The fourth weekend of firsts
At my age, not a lot of new stuff happens to me. Admittedly, a lot of bizarre things occur when I go on dates in LA, but that falls into the bad date bucket. This weekend I had two unusual events happen to me.
The last time I wore a bikini, my age was a single digit. While visiting my 70-something Aunt, she suggested I go to water aerobics with her. I didn’t bring a suit. She went into one of her many hording closets and pulled out a bikini.
“Wow, Aunt Marna, this looks like it may be from the ‘60s and could fit,” I said.
“They don’t make them like that anymore,” she said like a typical old person.
It did, indeed fit and had those mid-boob seams that come up from the rib to the nipple to create a torpedo tit. Everything was stable and in place. I survived water aerobics and had no wardrobe malfunctions, but I may have shocked a few of the old folks with my tattoo.

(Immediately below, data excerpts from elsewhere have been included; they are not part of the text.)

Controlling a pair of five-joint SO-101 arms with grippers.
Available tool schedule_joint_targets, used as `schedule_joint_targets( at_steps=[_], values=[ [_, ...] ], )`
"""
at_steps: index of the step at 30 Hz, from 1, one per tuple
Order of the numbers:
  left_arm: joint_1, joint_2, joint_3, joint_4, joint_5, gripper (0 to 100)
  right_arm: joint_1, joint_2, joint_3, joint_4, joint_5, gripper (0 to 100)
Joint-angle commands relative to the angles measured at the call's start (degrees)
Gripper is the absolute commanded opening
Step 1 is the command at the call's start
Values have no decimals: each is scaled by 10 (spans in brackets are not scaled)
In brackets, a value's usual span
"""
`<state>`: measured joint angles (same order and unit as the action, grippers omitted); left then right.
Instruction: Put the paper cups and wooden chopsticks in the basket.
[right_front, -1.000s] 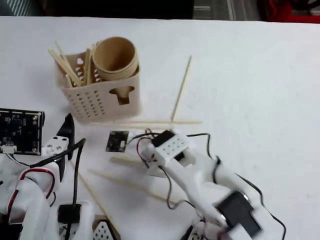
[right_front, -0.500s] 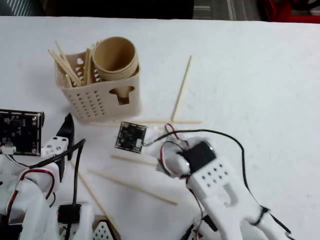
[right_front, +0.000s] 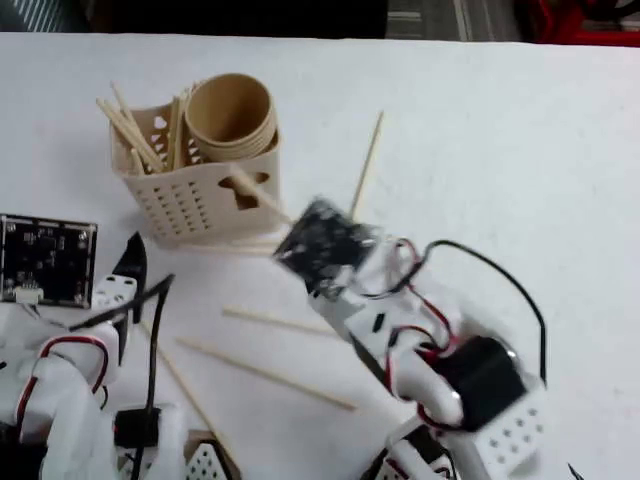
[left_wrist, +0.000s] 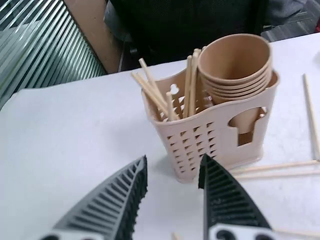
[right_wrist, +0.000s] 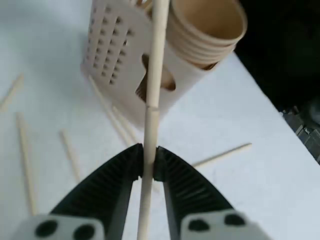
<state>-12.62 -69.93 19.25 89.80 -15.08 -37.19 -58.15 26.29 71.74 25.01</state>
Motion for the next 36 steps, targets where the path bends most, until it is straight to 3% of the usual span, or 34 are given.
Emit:
schedule_joint_targets(
  at_steps=[1, 7, 13, 27, 36],
  values=[
    [-54, -3, 27, -24, -7, 177, 4, -9, -61, -48, -64, 19],
    [-155, -3, 127, -103, -9, 179, 4, -9, -65, -194, -185, 19],
    [-192, -3, 243, -178, -9, 177, 4, -7, -65, -370, -274, 19],
    [-190, -3, 469, -373, -4, 177, -63, 234, -66, -736, -270, 19],
    [-191, -3, 497, -382, 50, 177, -59, 393, -125, -752, -270, 19]
  ],
)
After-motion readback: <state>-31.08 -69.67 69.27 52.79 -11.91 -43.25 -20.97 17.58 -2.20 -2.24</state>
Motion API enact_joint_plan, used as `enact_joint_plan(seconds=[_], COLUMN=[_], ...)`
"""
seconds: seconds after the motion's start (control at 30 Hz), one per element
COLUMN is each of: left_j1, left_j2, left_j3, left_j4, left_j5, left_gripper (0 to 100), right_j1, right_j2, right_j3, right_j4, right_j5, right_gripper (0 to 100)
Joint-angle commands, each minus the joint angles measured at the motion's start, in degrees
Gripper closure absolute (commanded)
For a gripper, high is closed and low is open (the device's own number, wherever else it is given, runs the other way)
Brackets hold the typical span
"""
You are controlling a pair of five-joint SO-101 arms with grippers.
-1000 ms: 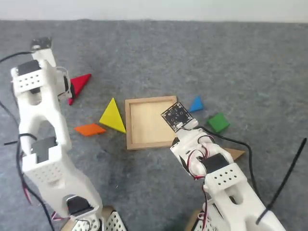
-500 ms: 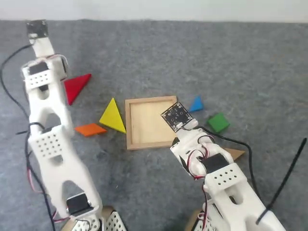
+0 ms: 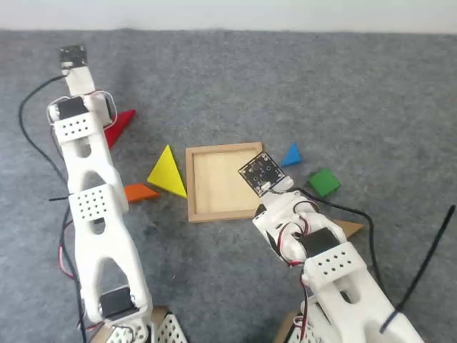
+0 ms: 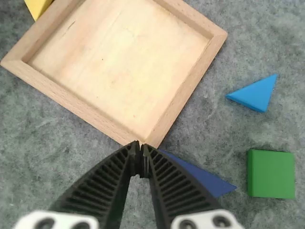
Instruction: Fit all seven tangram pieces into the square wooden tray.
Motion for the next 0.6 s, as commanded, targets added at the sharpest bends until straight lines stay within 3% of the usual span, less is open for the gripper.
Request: enact_joint_plan(seconds=[0.0, 0.27, 0.43, 0.57], left_j1=[0.6, 1.4, -1.2, -2.5], left_j2=[-0.4, -1.7, -3.5, -6.5], left_j3=[-4.9, -5.4, -4.5, 3.8], left_j4=[7.6, 21.9, 22.1, 22.2], left_j5=[-5.6, -9.5, -8.1, -8.5], left_gripper=[99, 99, 99, 99], right_j1=[0.0, 0.0, 0.0, 0.0], right_j2=[0.0, 0.0, 0.0, 0.0], right_j3=[-0.8, -0.8, -0.8, -0.8], right_j4=[-1.2, -1.2, -1.2, -1.2], right_j5=[0.7, 0.7, 0.7, 0.7], right_gripper=[98.9, 98.9, 98.9, 98.9])
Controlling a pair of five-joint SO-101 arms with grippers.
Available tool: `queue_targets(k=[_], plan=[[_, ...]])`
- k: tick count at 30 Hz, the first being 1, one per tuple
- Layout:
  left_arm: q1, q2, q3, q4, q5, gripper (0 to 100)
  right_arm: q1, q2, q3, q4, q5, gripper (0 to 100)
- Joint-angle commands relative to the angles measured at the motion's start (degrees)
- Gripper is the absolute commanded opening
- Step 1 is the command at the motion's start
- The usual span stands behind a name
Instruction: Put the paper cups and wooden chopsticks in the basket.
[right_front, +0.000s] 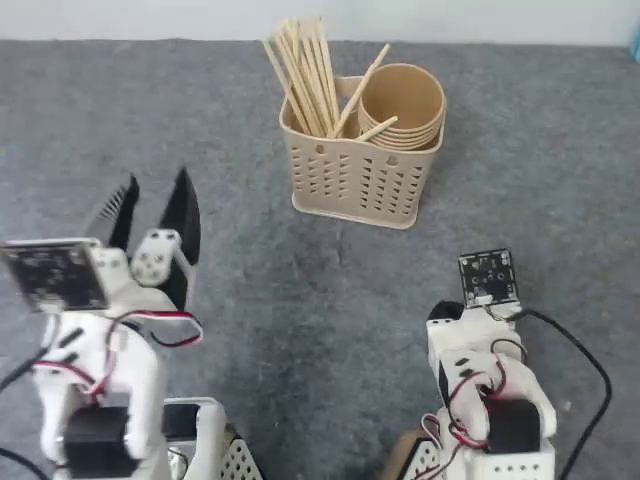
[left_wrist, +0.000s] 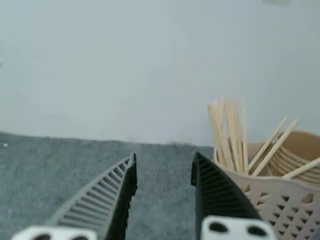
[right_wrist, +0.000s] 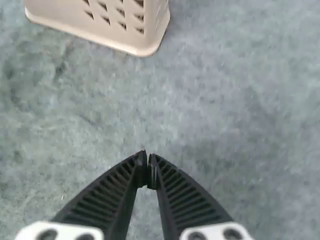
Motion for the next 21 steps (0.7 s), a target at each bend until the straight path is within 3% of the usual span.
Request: queue_targets(k=[1,5,13,19,21], plan=[[-0.5,-12.4,14.6,-1.5,0.0,17,0.7,0.0,3.3,-2.5,-2.0,0.7],[-0.5,-23.3,27.5,-1.6,-0.1,17,2.4,0.0,8.2,-2.6,-2.3,0.7],[-0.5,-22.4,41.8,-6.6,0.0,17,10.5,0.0,9.1,-0.8,-2.3,0.7],[-0.6,-22.3,47.5,-7.2,-1.9,1,10.8,0.0,12.0,-1.6,-2.3,0.7],[-0.6,-22.3,47.5,-5.1,-5.0,1,10.9,0.0,12.3,-1.7,-2.4,0.7]])
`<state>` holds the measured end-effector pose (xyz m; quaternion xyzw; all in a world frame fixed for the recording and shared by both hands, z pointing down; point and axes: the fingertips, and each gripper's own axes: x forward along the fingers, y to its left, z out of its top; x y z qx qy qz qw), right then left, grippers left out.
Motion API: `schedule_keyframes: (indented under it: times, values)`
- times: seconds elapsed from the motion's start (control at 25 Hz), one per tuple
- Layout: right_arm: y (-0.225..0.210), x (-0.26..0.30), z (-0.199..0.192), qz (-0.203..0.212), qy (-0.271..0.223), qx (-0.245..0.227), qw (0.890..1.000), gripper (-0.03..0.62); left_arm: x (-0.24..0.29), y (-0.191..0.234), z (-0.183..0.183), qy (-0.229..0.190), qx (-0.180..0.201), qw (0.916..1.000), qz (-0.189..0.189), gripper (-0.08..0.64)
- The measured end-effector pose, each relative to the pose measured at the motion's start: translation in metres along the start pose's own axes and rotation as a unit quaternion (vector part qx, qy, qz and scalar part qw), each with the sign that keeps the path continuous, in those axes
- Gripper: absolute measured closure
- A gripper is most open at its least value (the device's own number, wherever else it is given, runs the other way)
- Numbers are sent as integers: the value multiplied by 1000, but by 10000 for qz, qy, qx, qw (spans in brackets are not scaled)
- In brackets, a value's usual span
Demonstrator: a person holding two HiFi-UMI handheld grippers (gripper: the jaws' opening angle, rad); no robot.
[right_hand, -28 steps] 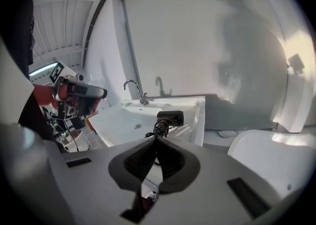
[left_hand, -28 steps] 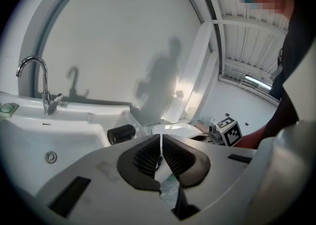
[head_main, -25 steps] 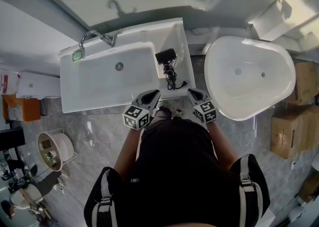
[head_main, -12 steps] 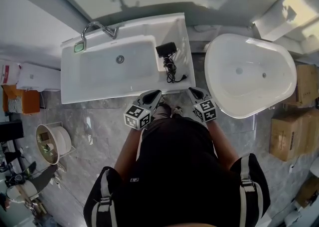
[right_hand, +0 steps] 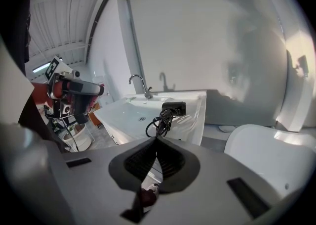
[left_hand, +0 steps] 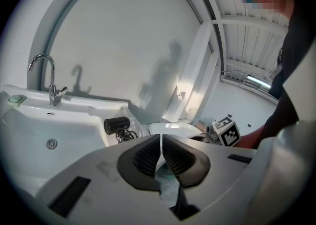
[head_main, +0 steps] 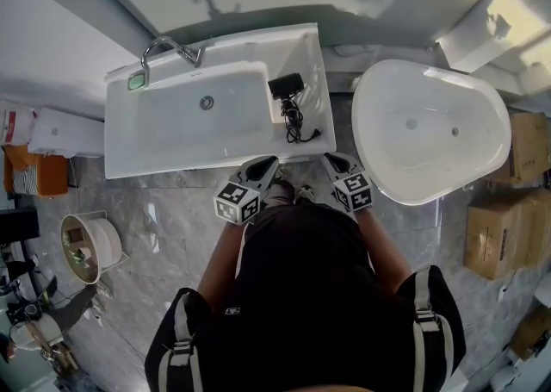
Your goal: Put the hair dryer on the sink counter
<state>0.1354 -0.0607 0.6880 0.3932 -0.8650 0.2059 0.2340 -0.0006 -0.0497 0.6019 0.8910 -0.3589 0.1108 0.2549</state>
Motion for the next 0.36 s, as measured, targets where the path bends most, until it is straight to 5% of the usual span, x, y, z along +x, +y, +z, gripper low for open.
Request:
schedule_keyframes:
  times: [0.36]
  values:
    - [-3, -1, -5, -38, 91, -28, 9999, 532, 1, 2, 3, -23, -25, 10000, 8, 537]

On Independence day, we were driving back from a winery with the dog in the back seat. I was the last in a long line of cars hauling ass down Route 1. A cop in the opposite direction 180-ed and pulled me over. 75 in a 55. The CHiP was not amused when I said in my best F-me voice, “you know you are my first, sir” when he handed me my inaugural CA speeding ticket.
“I don’t know about that ma’am.” he replied and then walked away.
I want to believe I was his funniest and most sober traffic stop of the day. Maybe he would of laughed if I had my bikini top on?